▶ Information shown:
◆ ◆ ◆ ◆ ◆

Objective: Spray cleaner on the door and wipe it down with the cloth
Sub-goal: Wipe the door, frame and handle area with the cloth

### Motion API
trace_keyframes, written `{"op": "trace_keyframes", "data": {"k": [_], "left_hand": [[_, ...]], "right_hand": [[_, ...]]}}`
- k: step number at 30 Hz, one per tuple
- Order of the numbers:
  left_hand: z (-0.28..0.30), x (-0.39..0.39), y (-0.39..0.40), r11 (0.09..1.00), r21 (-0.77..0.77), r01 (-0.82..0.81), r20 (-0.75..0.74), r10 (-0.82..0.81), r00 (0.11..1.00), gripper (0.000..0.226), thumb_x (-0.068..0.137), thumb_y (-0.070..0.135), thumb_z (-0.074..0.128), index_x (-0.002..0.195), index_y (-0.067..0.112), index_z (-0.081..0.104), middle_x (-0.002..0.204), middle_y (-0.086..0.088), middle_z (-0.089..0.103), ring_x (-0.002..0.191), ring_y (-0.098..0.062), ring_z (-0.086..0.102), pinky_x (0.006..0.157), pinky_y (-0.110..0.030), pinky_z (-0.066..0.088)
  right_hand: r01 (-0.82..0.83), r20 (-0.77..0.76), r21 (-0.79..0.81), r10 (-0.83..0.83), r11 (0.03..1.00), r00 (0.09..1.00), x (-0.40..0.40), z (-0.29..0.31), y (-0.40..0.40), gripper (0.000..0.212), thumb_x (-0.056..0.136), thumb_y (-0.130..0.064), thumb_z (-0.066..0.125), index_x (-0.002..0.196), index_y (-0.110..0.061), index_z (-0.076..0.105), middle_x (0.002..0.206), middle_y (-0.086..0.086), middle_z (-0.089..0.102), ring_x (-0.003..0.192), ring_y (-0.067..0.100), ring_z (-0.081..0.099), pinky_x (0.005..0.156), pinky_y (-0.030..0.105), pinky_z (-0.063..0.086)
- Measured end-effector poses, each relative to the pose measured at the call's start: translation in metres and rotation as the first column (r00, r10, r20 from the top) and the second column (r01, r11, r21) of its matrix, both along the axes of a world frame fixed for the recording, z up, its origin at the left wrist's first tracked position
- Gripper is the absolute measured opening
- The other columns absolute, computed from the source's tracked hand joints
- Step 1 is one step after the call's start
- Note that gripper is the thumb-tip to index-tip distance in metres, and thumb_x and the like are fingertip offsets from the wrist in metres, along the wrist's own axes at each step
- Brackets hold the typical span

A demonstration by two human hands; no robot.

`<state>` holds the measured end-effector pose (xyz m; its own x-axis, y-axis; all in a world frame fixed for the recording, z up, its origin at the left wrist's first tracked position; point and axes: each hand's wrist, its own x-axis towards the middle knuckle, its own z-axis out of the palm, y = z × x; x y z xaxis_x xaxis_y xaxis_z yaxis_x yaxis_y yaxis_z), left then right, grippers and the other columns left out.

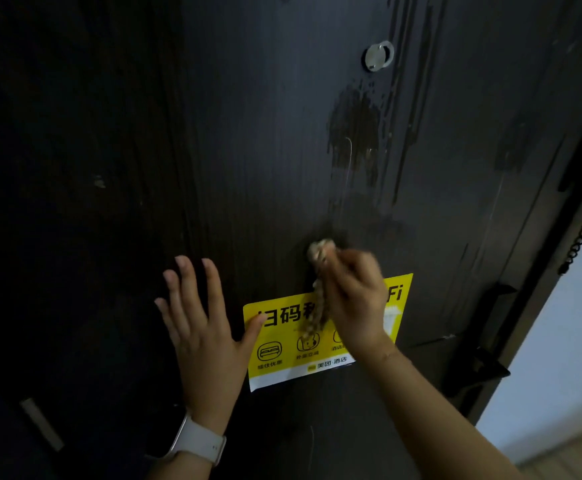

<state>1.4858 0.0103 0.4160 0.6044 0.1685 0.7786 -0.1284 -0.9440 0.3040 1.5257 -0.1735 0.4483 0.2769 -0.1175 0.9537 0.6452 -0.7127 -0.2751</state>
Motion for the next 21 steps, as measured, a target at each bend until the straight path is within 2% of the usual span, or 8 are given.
{"op": "trace_keyframes", "data": {"k": [3, 6, 8, 10, 12, 15, 18, 21], "left_hand": [[-0.003, 0.002, 0.0, 1.0, -0.007, 0.009, 0.018, -0.008, 1.0, 0.1, 0.08, 0.066, 0.046, 0.155, 0.016, 0.003, 0.162, -0.01, -0.01, 0.149, -0.029, -0.008, 0.119, -0.044, -0.007], [-0.004, 0.003, 0.001, 1.0, -0.009, 0.016, 0.019, -0.016, 1.0, 0.098, 0.08, 0.067, 0.043, 0.155, 0.016, 0.004, 0.162, -0.01, -0.01, 0.149, -0.029, -0.008, 0.118, -0.051, 0.0], [-0.005, 0.003, 0.001, 1.0, -0.016, 0.018, 0.015, -0.018, 1.0, 0.098, 0.08, 0.067, 0.042, 0.155, 0.015, 0.005, 0.162, -0.009, -0.01, 0.149, -0.029, -0.008, 0.117, -0.054, 0.004], [-0.005, 0.003, 0.001, 1.0, -0.018, 0.019, 0.013, -0.019, 1.0, 0.097, 0.081, 0.067, 0.042, 0.155, 0.014, 0.006, 0.162, -0.009, -0.009, 0.149, -0.029, -0.007, 0.117, -0.055, 0.007], [-0.005, 0.003, 0.001, 1.0, -0.015, 0.022, 0.017, -0.022, 1.0, 0.097, 0.081, 0.066, 0.042, 0.155, 0.014, 0.006, 0.162, -0.01, -0.008, 0.149, -0.03, -0.006, 0.117, -0.055, 0.006], [-0.006, 0.003, 0.002, 1.0, -0.008, 0.022, 0.01, -0.022, 1.0, 0.097, 0.081, 0.067, 0.042, 0.155, 0.015, 0.005, 0.162, -0.009, -0.01, 0.149, -0.029, -0.006, 0.118, -0.053, 0.004], [-0.006, 0.003, 0.001, 1.0, -0.006, 0.014, -0.003, -0.014, 1.0, 0.098, 0.08, 0.067, 0.041, 0.155, 0.016, 0.004, 0.162, -0.008, -0.012, 0.149, -0.029, -0.007, 0.118, -0.052, 0.002], [-0.005, 0.002, 0.001, 1.0, -0.011, 0.02, 0.002, -0.02, 1.0, 0.098, 0.081, 0.067, 0.041, 0.155, 0.017, 0.002, 0.162, -0.007, -0.012, 0.149, -0.028, -0.009, 0.119, -0.048, -0.003]], "right_hand": [[0.028, 0.084, -0.122, -0.018, 0.992, 0.996, 0.001, 0.02, -0.001, 0.021, 0.09, -0.003, 0.064, 0.109, 0.002, 0.071, 0.091, 0.007, 0.057, 0.08, 0.017, 0.054, 0.072, 0.016, 0.038], [0.083, 0.222, 0.036, -0.089, 0.996, 0.971, 0.015, 0.098, -0.002, 0.016, 0.089, 0.0, 0.065, 0.103, 0.002, 0.073, 0.078, 0.013, 0.055, 0.069, 0.022, 0.052, 0.063, 0.025, 0.04], [0.098, 0.314, 0.083, -0.119, 0.992, 0.942, 0.022, 0.128, -0.004, 0.014, 0.089, 0.002, 0.066, 0.101, 0.004, 0.073, 0.076, 0.011, 0.052, 0.067, 0.021, 0.05, 0.06, 0.026, 0.041], [0.088, 0.318, 0.074, -0.107, 0.993, 0.942, 0.022, 0.116, -0.006, 0.016, 0.09, 0.002, 0.065, 0.104, 0.005, 0.072, 0.08, 0.006, 0.051, 0.068, 0.02, 0.05, 0.062, 0.025, 0.041], [0.092, 0.244, 0.044, -0.1, 0.995, 0.965, 0.015, 0.073, -0.008, 0.019, 0.09, 0.001, 0.064, 0.108, 0.004, 0.071, 0.086, 0.0, 0.049, 0.07, 0.02, 0.051, 0.063, 0.028, 0.044], [0.096, 0.141, -0.033, -0.091, 0.995, 0.986, 0.003, 0.038, -0.013, 0.022, 0.088, 0.004, 0.066, 0.11, 0.003, 0.07, 0.086, 0.003, 0.05, 0.068, 0.025, 0.053, 0.058, 0.037, 0.045], [0.136, 0.194, 0.013, -0.136, 0.991, 0.972, 0.01, 0.094, -0.013, 0.015, 0.089, 0.0, 0.066, 0.101, 0.001, 0.074, 0.077, 0.005, 0.048, 0.066, 0.018, 0.049, 0.059, 0.026, 0.04], [0.141, 0.304, 0.089, -0.162, 0.986, 0.939, 0.021, 0.145, -0.009, 0.014, 0.09, -0.001, 0.065, 0.1, 0.002, 0.074, 0.08, 0.001, 0.044, 0.071, 0.011, 0.045, 0.065, 0.016, 0.036]]}}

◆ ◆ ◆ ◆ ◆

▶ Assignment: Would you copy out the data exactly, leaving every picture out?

▶ Response:
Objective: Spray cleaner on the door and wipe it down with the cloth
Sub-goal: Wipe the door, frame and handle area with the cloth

### Motion API
trace_keyframes, written `{"op": "trace_keyframes", "data": {"k": [_], "left_hand": [[_, ...]], "right_hand": [[_, ...]]}}`
- k: step number at 30 Hz, one per tuple
- Order of the numbers:
  left_hand: z (-0.28..0.30), x (-0.39..0.39), y (-0.39..0.40), r11 (0.09..1.00), r21 (-0.77..0.77), r01 (-0.82..0.81), r20 (-0.75..0.74), r10 (-0.82..0.81), r00 (0.11..1.00), gripper (0.000..0.226), thumb_x (-0.068..0.137), thumb_y (-0.070..0.135), thumb_z (-0.074..0.128), index_x (-0.002..0.195), index_y (-0.067..0.112), index_z (-0.081..0.104), middle_x (-0.002..0.204), middle_y (-0.086..0.088), middle_z (-0.089..0.103), ring_x (-0.002..0.191), ring_y (-0.098..0.062), ring_z (-0.086..0.102), pinky_x (0.006..0.157), pinky_y (-0.110..0.030), pinky_z (-0.066..0.088)
  right_hand: r01 (-0.82..0.83), r20 (-0.77..0.76), r21 (-0.79..0.81), r10 (-0.83..0.83), r11 (0.03..1.00), r00 (0.09..1.00), x (-0.40..0.40), z (-0.29..0.31), y (-0.40..0.40), gripper (0.000..0.212), thumb_x (-0.056..0.136), thumb_y (-0.130..0.064), thumb_z (-0.066..0.125), index_x (-0.002..0.196), index_y (-0.110..0.061), index_z (-0.076..0.105), middle_x (0.002..0.206), middle_y (-0.086..0.086), middle_z (-0.089..0.102), ring_x (-0.003..0.192), ring_y (-0.067..0.100), ring_z (-0.081..0.099), pinky_x (0.005..0.156), pinky_y (-0.030..0.105), pinky_z (-0.063..0.086)
- Measured end-effector poses, each relative to the pose measured at the call's start: translation in metres and rotation as the first column (r00, r10, r20 from the top) and the second column (r01, r11, r21) of its matrix, both along the axes of a world frame fixed for the recording, z up, its origin at the left wrist's first tracked position
- Gripper is the absolute measured opening
- The other columns absolute, computed from the source's tracked hand joints
- Step 1 is one step after the call's start
- Note that gripper is the thumb-tip to index-tip distance in metres, and thumb_x and the like are fingertip offsets from the wrist in metres, along the wrist's own axes at each step
- Brackets hold the typical span

A demonstration by two human hands; no robot.

`<state>` holds the measured end-effector pose (xyz m; its own x-axis, y-axis; all in a world frame fixed for the recording, z up, its origin at the left wrist's first tracked position; point and axes: each hand's wrist, its own x-axis towards the middle knuckle, its own z-axis out of the palm, y = z × x; x y z xaxis_x xaxis_y xaxis_z yaxis_x yaxis_y yaxis_z), left then right, grippers and the other columns left out.


<state>1.4858 0.0103 0.4160 0.6044 0.1685 0.7786 -0.1284 -0.9440 0.3040 1.5257 -0.1735 0.4483 0.2769 -0.1175 0.9537 0.6452 -0.7127 -0.2751</state>
Motion for the next 21 steps, as measured, a target at each bend until the straight path is within 2% of the usual span, or 8 are given.
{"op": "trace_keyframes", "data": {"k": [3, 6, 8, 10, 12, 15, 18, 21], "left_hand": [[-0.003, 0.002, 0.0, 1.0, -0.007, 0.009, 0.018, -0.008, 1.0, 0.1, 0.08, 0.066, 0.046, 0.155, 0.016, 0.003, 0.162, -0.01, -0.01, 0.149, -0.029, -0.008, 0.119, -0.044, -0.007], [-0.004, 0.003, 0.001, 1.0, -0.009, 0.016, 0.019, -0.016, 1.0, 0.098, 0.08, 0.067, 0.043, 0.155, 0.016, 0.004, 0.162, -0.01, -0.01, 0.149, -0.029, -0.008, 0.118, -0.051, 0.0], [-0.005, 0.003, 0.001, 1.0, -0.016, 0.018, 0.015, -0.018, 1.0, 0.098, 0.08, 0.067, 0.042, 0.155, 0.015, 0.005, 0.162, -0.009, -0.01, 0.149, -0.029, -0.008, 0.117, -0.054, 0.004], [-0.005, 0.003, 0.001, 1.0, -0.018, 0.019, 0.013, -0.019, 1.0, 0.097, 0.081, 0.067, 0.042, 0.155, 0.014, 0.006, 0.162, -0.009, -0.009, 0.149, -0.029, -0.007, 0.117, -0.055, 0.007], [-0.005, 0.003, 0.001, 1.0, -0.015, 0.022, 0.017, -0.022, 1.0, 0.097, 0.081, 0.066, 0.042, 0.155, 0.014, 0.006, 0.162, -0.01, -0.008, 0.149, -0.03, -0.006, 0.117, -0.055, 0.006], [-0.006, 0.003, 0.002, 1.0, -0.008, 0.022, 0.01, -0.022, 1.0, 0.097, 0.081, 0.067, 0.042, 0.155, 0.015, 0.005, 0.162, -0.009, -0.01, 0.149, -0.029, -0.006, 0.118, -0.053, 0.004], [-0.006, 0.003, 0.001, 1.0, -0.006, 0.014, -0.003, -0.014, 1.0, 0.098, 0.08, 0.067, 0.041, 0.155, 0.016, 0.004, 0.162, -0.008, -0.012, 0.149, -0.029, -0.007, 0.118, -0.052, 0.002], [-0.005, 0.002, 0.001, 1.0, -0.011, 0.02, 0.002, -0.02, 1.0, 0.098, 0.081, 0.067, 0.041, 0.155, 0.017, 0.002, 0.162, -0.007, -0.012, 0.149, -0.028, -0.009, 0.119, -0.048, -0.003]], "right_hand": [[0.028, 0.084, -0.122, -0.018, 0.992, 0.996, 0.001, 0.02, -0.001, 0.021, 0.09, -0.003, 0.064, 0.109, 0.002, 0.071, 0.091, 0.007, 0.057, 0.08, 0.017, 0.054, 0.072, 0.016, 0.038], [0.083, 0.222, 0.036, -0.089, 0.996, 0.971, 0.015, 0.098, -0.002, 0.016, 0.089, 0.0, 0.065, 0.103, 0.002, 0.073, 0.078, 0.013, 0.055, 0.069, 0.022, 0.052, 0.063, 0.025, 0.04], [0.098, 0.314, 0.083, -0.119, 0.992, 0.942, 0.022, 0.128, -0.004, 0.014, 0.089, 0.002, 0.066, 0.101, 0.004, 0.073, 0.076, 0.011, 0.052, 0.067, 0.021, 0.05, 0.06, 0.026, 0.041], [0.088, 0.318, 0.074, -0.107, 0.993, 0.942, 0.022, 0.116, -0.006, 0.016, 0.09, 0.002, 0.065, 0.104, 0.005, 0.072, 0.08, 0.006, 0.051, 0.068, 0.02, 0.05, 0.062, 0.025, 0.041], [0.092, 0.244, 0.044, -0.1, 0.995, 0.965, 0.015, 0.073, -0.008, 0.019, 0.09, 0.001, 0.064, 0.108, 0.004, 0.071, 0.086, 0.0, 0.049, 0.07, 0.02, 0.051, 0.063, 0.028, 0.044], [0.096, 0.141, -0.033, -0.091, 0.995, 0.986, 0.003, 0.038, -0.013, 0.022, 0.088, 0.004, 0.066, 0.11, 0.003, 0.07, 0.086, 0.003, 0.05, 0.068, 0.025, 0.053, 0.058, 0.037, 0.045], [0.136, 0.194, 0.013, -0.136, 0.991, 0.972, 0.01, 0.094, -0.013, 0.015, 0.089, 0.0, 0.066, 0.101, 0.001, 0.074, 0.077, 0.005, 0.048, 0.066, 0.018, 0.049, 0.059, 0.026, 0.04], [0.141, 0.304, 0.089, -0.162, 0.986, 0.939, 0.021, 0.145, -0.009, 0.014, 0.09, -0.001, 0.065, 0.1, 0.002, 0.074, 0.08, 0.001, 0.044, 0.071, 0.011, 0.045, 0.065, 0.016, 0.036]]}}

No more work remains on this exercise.